(Collected data entries)

------------------------

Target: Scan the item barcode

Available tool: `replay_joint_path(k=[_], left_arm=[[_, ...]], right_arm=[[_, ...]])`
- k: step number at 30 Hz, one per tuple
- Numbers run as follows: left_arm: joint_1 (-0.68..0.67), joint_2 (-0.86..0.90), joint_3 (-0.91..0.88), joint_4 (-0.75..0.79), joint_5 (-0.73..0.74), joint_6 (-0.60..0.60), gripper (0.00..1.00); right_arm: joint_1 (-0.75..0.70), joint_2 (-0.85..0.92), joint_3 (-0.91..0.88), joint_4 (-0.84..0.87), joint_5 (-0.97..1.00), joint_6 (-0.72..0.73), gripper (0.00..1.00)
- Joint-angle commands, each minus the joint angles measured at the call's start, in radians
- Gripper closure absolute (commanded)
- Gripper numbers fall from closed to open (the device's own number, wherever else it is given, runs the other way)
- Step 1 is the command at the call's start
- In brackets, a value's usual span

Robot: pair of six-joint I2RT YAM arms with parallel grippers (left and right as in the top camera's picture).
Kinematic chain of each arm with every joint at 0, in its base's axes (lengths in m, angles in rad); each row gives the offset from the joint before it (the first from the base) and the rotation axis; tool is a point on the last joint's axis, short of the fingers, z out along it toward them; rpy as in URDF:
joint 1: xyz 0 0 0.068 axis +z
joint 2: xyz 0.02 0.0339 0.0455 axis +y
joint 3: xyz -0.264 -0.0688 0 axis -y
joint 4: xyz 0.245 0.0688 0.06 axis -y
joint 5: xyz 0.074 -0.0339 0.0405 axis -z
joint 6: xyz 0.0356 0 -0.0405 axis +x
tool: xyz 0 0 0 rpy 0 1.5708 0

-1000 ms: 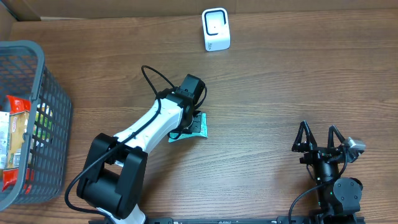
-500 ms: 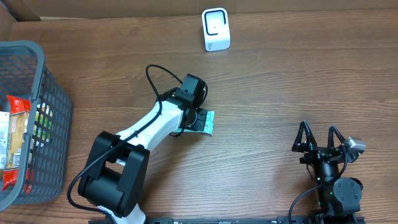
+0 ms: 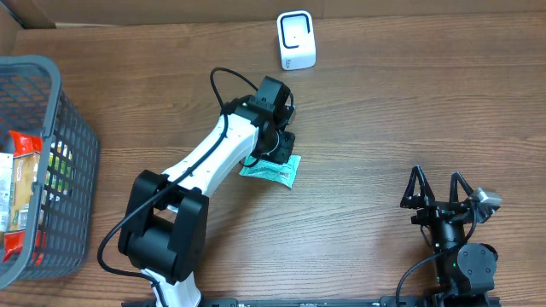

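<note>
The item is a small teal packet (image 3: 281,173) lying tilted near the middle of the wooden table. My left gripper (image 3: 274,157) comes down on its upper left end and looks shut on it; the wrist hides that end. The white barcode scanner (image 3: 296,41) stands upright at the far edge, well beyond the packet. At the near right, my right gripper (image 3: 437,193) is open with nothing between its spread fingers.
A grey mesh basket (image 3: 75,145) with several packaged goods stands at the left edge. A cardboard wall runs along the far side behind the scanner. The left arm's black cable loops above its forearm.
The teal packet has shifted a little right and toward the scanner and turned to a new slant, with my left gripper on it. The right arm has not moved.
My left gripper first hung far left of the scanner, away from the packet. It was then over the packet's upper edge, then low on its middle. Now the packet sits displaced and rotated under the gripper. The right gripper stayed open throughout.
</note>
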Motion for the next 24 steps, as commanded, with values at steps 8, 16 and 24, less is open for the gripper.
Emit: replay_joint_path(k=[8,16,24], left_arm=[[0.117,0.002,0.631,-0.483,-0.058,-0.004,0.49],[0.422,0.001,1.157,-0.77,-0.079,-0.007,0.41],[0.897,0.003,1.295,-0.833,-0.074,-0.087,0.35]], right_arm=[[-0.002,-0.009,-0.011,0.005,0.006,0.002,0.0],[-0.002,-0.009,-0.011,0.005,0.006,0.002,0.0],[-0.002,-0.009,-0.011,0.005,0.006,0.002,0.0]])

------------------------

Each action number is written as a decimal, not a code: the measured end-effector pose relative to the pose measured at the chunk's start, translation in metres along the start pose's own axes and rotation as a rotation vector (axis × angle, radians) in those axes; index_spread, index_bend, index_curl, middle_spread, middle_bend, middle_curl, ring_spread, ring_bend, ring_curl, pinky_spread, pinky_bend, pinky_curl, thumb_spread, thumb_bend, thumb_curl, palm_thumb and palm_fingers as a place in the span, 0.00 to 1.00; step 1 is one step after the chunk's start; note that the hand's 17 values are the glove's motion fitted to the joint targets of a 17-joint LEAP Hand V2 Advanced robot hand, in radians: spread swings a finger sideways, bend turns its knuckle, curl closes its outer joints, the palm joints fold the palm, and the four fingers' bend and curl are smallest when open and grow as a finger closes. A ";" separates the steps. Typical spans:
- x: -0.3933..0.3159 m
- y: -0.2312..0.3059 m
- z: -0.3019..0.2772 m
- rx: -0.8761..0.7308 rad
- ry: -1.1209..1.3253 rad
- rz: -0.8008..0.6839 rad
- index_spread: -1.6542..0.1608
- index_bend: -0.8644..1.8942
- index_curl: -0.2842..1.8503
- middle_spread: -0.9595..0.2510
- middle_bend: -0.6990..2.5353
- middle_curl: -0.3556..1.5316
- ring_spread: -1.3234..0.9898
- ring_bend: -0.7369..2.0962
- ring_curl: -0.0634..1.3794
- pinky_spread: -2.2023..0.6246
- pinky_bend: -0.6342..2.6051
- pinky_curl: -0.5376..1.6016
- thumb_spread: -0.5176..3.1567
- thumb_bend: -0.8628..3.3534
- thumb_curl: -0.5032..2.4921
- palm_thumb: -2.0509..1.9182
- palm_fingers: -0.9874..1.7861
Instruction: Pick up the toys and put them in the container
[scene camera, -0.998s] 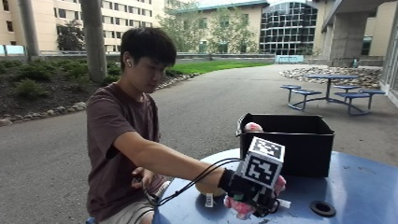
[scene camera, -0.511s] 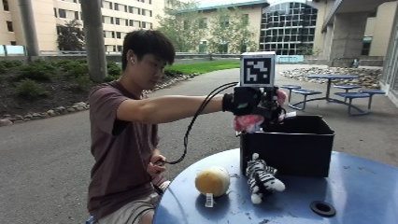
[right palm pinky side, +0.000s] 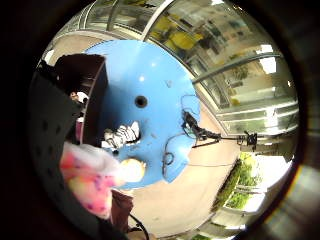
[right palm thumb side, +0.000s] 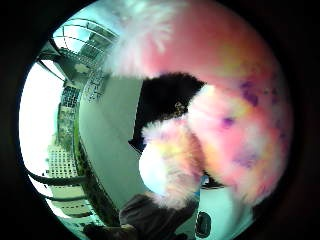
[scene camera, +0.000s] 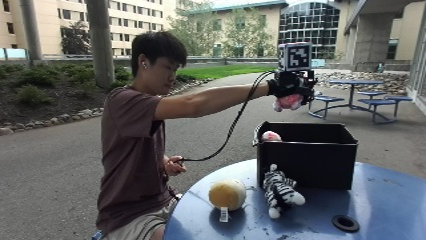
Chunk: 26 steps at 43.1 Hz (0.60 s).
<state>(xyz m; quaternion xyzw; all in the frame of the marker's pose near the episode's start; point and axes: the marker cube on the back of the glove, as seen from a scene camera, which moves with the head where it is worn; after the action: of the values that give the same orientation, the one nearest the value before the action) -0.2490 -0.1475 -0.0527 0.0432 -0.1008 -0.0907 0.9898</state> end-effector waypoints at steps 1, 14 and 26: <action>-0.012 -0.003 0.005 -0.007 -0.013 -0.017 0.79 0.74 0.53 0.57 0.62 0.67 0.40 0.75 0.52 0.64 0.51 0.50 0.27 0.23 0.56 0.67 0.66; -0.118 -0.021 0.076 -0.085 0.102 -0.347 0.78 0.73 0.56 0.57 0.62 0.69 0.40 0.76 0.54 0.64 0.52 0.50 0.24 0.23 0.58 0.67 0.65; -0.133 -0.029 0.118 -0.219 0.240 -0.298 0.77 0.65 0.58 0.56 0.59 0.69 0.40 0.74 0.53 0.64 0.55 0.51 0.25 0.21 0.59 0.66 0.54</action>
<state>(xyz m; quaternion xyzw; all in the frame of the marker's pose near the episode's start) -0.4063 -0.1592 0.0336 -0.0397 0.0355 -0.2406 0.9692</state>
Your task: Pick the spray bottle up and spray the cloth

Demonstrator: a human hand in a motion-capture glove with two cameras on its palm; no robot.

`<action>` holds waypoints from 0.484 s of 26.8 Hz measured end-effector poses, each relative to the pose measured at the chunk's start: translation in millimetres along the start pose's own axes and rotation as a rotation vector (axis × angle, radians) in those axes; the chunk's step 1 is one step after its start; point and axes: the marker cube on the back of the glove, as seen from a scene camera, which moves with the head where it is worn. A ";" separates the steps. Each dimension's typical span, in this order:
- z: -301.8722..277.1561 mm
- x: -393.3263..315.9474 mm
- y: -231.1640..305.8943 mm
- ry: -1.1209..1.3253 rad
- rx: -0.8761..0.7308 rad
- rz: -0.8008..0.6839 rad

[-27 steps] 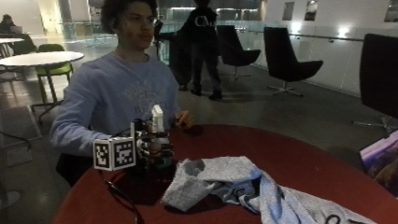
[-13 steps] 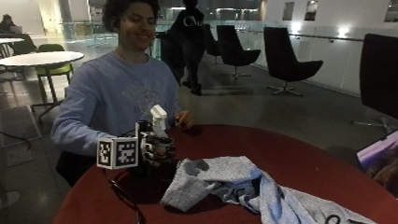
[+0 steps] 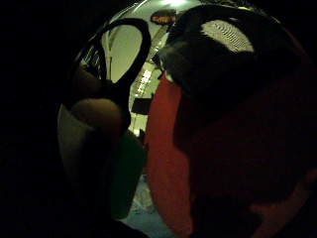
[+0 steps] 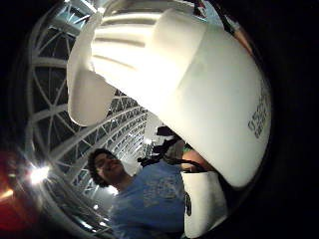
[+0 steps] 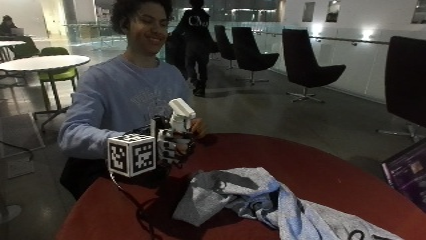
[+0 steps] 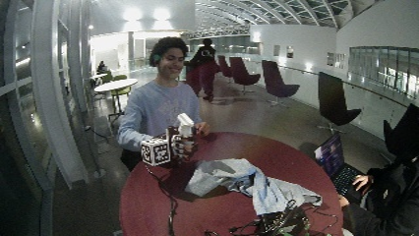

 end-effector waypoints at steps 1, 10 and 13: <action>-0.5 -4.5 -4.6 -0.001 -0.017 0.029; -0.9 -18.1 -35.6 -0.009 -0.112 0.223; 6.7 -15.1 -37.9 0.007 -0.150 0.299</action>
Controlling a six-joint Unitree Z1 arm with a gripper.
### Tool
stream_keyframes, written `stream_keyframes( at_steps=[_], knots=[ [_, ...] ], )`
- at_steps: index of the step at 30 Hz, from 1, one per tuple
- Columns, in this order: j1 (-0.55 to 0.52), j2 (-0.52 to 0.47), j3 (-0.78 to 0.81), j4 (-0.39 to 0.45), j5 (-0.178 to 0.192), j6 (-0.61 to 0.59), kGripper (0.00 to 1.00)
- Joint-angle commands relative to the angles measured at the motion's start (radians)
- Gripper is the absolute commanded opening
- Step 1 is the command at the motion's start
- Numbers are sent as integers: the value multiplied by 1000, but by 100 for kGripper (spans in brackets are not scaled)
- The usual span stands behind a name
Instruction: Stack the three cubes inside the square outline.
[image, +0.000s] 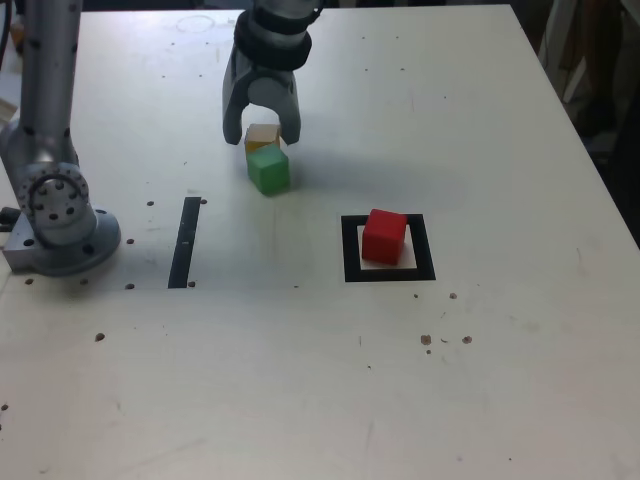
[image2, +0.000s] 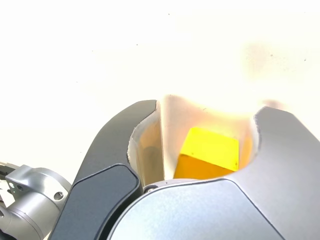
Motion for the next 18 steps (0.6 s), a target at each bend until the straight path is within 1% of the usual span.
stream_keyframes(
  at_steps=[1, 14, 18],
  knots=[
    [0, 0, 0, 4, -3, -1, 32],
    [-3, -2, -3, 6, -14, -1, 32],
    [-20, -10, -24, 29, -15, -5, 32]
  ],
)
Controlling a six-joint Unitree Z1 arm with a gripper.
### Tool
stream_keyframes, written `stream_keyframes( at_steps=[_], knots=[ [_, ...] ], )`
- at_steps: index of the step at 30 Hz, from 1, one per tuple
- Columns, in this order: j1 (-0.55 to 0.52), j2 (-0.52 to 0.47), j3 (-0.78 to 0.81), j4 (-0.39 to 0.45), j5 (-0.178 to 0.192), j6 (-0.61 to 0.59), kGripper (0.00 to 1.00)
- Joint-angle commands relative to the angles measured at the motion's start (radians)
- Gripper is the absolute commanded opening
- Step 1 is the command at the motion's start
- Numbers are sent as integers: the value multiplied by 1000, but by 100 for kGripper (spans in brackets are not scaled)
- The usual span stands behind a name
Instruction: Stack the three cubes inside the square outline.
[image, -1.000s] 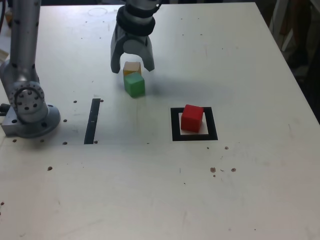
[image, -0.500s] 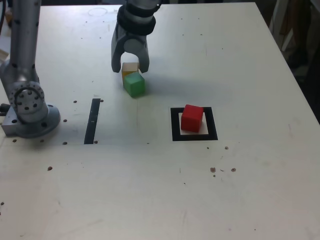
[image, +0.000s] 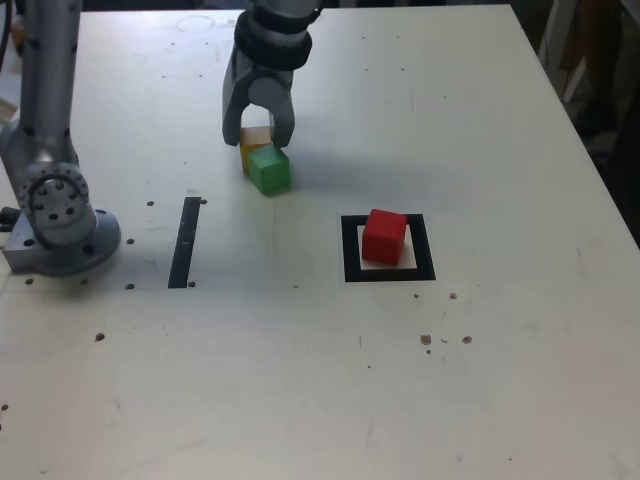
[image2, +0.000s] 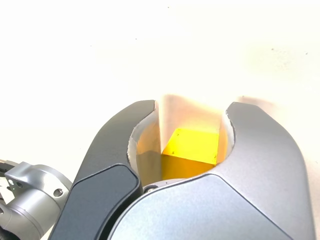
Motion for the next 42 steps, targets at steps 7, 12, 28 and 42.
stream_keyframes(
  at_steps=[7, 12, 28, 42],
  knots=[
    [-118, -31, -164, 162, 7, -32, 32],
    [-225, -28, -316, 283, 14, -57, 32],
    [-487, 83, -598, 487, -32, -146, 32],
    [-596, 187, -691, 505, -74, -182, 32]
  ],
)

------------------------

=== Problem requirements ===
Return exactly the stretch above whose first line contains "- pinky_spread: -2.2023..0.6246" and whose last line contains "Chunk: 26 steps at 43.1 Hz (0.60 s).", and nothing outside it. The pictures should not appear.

=== Solution for this problem ===
- pinky_spread: -2.2023..0.6246
- pinky_bend: -0.6342..2.6051
- pinky_curl: -0.5376..1.6016
- thumb_spread: -0.5176..3.1567
- thumb_bend: -0.8628..3.3534
- thumb_curl: -0.5032..2.4921
- palm_thumb: -2.0509..1.9182
- palm_fingers: -0.9874..1.7861
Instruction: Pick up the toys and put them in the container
[scene camera, -0.998s] 
[scene camera, -0.511s] 
[right palm pinky side, +0.000s] 
[right palm thumb side, +0.000s] 
[scene camera, +0.000s] 
Chunk: 26 steps at 43.1 Hz (0.60 s).

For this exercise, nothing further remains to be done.